→ ACTION ITEM: All of the data should be reproduced word for word, though its pictures must be omitted.

→ DATA EXTRACT:
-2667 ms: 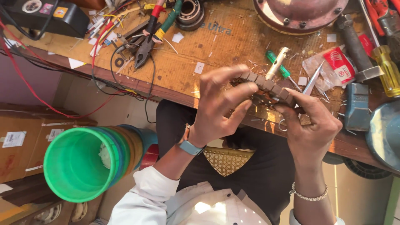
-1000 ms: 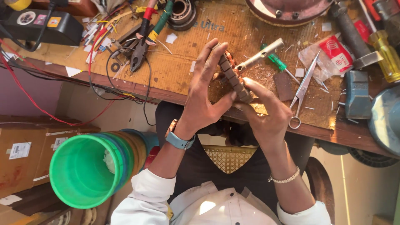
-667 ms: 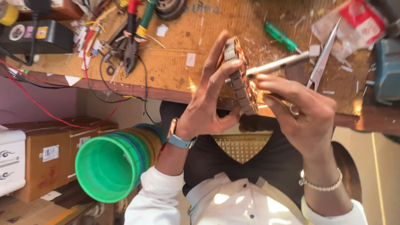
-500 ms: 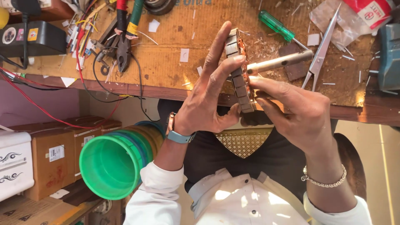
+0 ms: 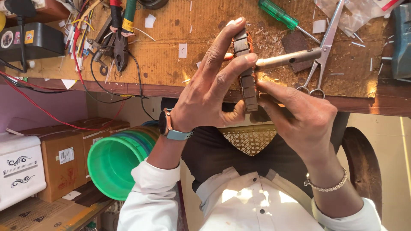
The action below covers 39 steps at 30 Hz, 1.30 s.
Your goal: The person is repairing a motor stator by inserting small white insulating pieces into the slots of the copper windings. They use a green screwdriver to adjust the windings and tweezers to place the insulators precisely.
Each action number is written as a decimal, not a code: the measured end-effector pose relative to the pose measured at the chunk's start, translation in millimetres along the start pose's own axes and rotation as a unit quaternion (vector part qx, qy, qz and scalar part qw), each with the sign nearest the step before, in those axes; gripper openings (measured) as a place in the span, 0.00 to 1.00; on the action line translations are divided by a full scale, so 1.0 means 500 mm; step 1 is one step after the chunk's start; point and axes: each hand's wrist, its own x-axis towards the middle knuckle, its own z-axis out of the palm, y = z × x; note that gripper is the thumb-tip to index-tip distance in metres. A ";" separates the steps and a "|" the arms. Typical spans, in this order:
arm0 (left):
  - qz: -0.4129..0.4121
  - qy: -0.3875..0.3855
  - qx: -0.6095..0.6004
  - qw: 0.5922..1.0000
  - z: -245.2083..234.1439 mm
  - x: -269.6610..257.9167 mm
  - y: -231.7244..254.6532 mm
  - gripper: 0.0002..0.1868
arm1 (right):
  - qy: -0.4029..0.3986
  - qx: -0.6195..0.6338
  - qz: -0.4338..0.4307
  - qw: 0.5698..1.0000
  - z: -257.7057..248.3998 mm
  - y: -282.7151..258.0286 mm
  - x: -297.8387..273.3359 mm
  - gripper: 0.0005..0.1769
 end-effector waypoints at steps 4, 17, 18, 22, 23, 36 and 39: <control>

→ EXERCISE ANSWER:
-2667 ms: 
-1000 ms: 
-667 ms: 
-500 ms: 
+0 ms: 
The action below covers 39 steps at 30 Hz, 1.30 s.
Your goal: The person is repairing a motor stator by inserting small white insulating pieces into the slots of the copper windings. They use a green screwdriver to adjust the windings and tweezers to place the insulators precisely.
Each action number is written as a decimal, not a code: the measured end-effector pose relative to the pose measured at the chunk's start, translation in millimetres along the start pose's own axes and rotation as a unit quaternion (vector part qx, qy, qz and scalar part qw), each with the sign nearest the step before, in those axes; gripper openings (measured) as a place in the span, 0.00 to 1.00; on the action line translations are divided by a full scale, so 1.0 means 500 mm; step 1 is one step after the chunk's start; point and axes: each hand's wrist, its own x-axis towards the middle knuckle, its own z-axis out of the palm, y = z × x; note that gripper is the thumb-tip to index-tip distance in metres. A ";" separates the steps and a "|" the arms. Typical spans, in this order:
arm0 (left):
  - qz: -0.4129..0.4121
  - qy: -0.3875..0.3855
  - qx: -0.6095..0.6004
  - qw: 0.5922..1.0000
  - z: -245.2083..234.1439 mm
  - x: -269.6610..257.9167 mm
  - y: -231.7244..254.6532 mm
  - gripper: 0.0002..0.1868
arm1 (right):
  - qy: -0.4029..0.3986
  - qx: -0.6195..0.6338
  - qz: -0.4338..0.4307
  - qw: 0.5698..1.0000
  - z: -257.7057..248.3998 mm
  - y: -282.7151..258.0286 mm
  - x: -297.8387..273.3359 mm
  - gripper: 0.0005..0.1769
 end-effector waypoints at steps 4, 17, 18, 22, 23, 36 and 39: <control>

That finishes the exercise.